- **Prompt**: Given the records below, would you repeat exactly the lines that begin at the one containing "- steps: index" and end at the one containing "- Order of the", inclusive?

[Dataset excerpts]

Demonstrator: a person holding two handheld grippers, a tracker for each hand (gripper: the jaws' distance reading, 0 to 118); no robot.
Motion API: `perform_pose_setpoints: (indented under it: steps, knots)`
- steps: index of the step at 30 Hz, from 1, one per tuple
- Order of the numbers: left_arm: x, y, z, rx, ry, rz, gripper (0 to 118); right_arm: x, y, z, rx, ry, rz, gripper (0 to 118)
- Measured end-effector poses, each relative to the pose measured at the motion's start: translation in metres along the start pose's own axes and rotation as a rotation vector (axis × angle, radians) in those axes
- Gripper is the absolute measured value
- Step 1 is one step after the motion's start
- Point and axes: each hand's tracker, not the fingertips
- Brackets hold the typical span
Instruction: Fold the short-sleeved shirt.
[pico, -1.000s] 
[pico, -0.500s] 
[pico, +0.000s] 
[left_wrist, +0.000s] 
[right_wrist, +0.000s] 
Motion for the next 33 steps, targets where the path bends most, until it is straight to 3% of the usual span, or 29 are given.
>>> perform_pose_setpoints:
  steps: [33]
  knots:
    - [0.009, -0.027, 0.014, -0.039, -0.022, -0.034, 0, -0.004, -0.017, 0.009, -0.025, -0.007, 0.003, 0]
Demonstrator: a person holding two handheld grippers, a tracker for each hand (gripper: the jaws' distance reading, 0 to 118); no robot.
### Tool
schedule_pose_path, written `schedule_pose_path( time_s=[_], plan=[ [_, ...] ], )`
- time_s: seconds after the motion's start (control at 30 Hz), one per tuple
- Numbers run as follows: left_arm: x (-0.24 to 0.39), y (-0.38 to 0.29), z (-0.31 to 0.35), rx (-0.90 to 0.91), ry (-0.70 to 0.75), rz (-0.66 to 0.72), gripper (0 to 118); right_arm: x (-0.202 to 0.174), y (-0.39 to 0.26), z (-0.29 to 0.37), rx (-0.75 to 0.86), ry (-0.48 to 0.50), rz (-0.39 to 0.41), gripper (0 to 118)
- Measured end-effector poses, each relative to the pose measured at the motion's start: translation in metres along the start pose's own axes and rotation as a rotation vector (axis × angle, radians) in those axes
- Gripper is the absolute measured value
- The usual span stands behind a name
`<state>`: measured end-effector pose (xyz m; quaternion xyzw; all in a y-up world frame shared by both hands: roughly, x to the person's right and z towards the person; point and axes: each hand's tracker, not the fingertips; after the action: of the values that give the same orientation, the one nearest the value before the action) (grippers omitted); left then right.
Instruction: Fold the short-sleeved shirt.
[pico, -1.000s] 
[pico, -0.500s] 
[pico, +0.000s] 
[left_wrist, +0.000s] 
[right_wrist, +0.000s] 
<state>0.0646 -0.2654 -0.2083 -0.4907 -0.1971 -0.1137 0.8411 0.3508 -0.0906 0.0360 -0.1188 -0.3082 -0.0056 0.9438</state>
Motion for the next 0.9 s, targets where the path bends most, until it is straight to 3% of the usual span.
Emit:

- **Answer to this problem**:
- steps: index of the step at 30 Hz, from 1, one per tuple
- Order of the numbers: left_arm: x, y, z, rx, ry, rz, gripper (0 to 118); right_arm: x, y, z, rx, ry, rz, gripper (0 to 118)

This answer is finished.